The recent Qantas Airways network shutdown was a good example of an industry taking a long-term view of what is best for the industry. Rather than overtly exploiting the problems and passenger discomfort caused by the disruption, Qantas’ competitors scheduled additional capacity and cooperated to minimize the overall inconvenience to the flying public.
An obvious consequence to this is that passengers may discover they like the rival airline and keep flying it. But overall, the airline industry worked to minimize the damage to the air travel category. Everyone recognized the collective overall need to keep the flying public flying and returning to repeat the experience.
This win-win approach is a stark contrast to the situation where a competitor’s primary aim is to score a short-term win, regardless of the damage caused to the sector. If Qantas’ competitors had resorted to negative advertising pointing out how bad the Qantas service was, for example, there would have been damage done to the overall perception of flying.
Now, consider your next argument with one of your project’s stakeholders, either internal or external. While your stakeholders may not be competitors, it may benefit you to use the same “win-win” approach.

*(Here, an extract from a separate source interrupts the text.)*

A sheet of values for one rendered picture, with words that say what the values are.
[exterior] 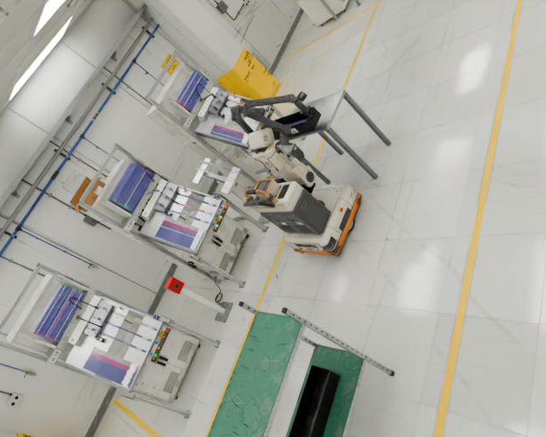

You have a clear choice: You can work collaboratively to build your project team brand and even enhance the larger project management profession. Or, you can go all out to win — and if you lose, make sure your competitor can’t win.
The latter approach always causes long-term problems.
If the customer loses, the relationship will be damaged and they’ll be looking for an opportunity to get even. You also permanently damage your long-term opportunities. If you lose, you’re no longer part of the solution. You’ve effectively negotiated yourself out of a role.
The alternative is a collaborative approach where you seek to build the best outcome with as many of your needs, wants and ideas embedded in the final solution as possible. This collaborative solution will, of course, include some of your stakeholder’s wants and ideas, but may result in an overall better outcome for everyone by transforming the problem into a win-win solution.
In this scenario, you may have made some compromises, but you’re still in the game and can influence the outcome. The relationship is maintained and you have helped maintained the image of the team and the project management profession.
What do you think? Short-term “wins” may feel good. But if the consequence damages the customer’s perception of you and your project, is the short-term gain worth the long-term pain?